Satu Tahun Tragedi KM 50, TP3: Tegakkan Hukum, Adili Pelaku Pelanggaran HAM Berat
Jakarta (SI Online) – Tim Pengawal Peristiwa Pembunuhan Enam Pengawal Habib Rizieq Syihab (TP3) menggelar acara doa dan tahlil untuk di momen setahun syahidnya enam pengawal HRS yang telah dibunuh secara sadis oleh aparat negara.
Acara yang dilaksanakan pada Selasa malam (7/12) tersebut digelar secara daring (live streaming) dan diikuti peserta dari berbagai kalangan, termasuk para penandatangan Petisi Rakyat untuk Penuntasan Kasus Pembunuhan Enam Pengawal HRS.

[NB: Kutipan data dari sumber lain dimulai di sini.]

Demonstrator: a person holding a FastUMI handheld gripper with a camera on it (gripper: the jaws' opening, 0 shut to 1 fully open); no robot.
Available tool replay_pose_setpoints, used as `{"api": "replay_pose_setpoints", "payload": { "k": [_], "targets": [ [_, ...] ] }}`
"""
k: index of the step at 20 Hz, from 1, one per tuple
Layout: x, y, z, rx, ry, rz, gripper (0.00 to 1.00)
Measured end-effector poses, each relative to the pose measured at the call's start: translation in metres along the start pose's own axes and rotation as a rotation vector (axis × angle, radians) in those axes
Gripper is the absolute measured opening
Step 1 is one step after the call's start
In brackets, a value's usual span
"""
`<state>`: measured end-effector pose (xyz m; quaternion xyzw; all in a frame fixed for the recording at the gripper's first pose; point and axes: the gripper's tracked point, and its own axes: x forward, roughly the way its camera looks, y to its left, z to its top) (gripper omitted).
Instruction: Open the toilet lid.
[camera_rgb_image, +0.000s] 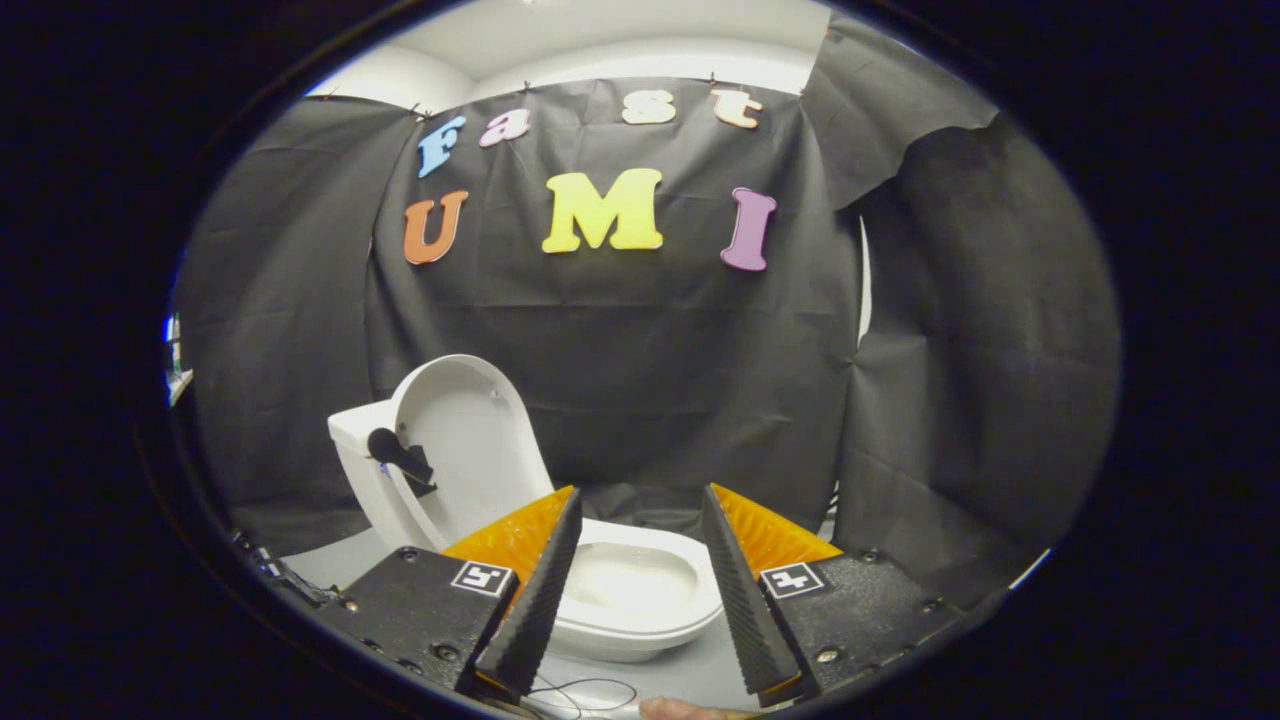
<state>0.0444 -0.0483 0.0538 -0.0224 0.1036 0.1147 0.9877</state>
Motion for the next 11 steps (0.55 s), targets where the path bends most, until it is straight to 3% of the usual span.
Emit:
{"api": "replay_pose_setpoints", "payload": {
  "k": [11],
  "targets": [
    [-0.058,-0.071,-0.036,0.072,-0.024,-0.073,0.76]
  ]
}}
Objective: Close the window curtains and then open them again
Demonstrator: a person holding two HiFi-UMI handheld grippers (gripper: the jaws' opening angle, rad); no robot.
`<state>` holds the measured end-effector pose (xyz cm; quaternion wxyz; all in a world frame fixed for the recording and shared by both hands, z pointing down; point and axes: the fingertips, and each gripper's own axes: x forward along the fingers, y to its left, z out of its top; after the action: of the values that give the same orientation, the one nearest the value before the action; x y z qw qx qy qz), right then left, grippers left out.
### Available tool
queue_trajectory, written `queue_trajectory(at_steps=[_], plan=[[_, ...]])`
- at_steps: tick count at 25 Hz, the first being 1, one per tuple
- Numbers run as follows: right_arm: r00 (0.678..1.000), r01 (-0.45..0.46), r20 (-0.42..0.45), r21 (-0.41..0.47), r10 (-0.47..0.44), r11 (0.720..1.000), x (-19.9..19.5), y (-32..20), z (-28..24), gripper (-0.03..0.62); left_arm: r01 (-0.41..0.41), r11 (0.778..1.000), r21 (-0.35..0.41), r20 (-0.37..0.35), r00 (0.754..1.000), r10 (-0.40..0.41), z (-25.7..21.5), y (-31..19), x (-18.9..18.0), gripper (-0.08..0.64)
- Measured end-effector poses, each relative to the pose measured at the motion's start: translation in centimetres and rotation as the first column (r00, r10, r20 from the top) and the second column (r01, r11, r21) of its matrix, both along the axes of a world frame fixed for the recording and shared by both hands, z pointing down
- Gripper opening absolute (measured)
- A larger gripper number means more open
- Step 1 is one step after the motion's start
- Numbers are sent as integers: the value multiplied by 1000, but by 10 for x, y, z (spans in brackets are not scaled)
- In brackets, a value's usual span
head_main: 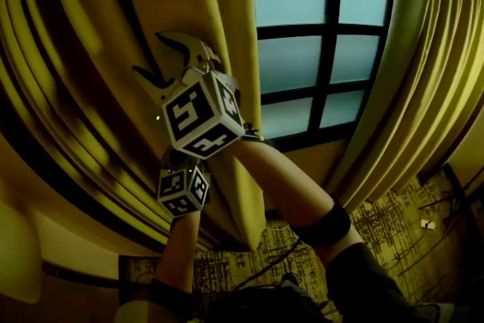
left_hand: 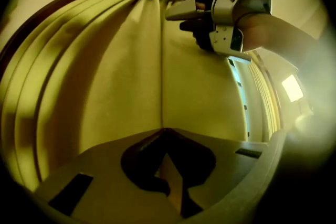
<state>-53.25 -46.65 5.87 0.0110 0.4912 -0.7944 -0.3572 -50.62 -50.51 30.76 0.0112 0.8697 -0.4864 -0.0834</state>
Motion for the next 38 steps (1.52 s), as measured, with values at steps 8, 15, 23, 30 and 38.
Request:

Ketua TP3 Abdullah Hehamahua mengatakan, tragedi di Jalan Tol Jakarta Cikampek Km 50 pada 7 Desember 2020 tahun lalu ini merupakan pelanggaran HAM berat.
“Acara haul dan doa bersama mengenang setahun pembunuhan tanpa prikemanusiaan terhadap enam Pengawal HRS ini sekaligus mengingatkan bahwa hukum dan keadilan belum tegak secara utuh dan beradab di negeri ini,” kata Abdullah dalam pernyataannya.
Menurutnya, para pelaku pelanggaran HAM Berat yang membunuh enam pengawal HRS masih hidup bebas berkeliaran tanpa tersentuh hukum. “Guna menutupi kejadian sebenarnya dan melindungi para pembunuh sadis ini, telah dilakukan berbagai upaya dan langkah cover-up. Para oknum penguasa secara sistematis telah terlibat merekayasa proses penyelidikan, penyidikan, penuntutan hingga pengadilan yang sedang berlangsung saat ini,” ungkapnya.
Pengadilan terhadap tersangka yang “dinyatakan oleh penguasa” merupakan pelaku pembunuhan memang sudah berlangsung di pengadilan, atas nama level Brigadir yaitu Fikri Ramadhan dan M. Yusmin Ohorella.
“Namun, penetapan dua tersangka ini jauh dari rasa keadilan. Bisa jadi mereka memang tersangka sebenarnya, namun mereka bukanlah tersangka satu-satunya. Ada nama-nama pelaku lain dengan level kepangkatan lebih tinggi yang sangat diyakini terlibat kejahatan HAM ini, termasuk sang master mind dan pengendali operasi,” duga Abdullah.
Mantan Penasehat KPK itu mengatakan, persidangan yang berlangsung di PN Jakarta Selatan dengan Nomor Perkara 867 dan 868 atas nama terdakwa Fikri Ramadhan dan M.Yusmin Ohorella bukanlah persidangan dalam rangka menegakkan keadilan atas terbunuhnya enam pengawal HRS.
“Setelah mengikuti jalannya persidangan di PN Jakarta Selatan, proses hukum tersebut tidak lebih dari persidangan untuk melindungi dan mengamankan para penjahat pelanggar HAM Berat yang sebenarnya. Pengadilan ini merupakan bukti nyata berlangsungnya sebuah sandiwara dan dagelan, untuk menghilangkan jejak para pelaku tindak kebiadaban yang sesungguhnya,” kata Abdullah.
Selain itu, pihaknya menilai persidangan di PN Jakarta Selatan juga makin membuktikan adanya sikap Pemerintahan Jokowi yang “unwilling” dan “unable” untuk mengungkap terjadinya pelanggaran HAM Berat.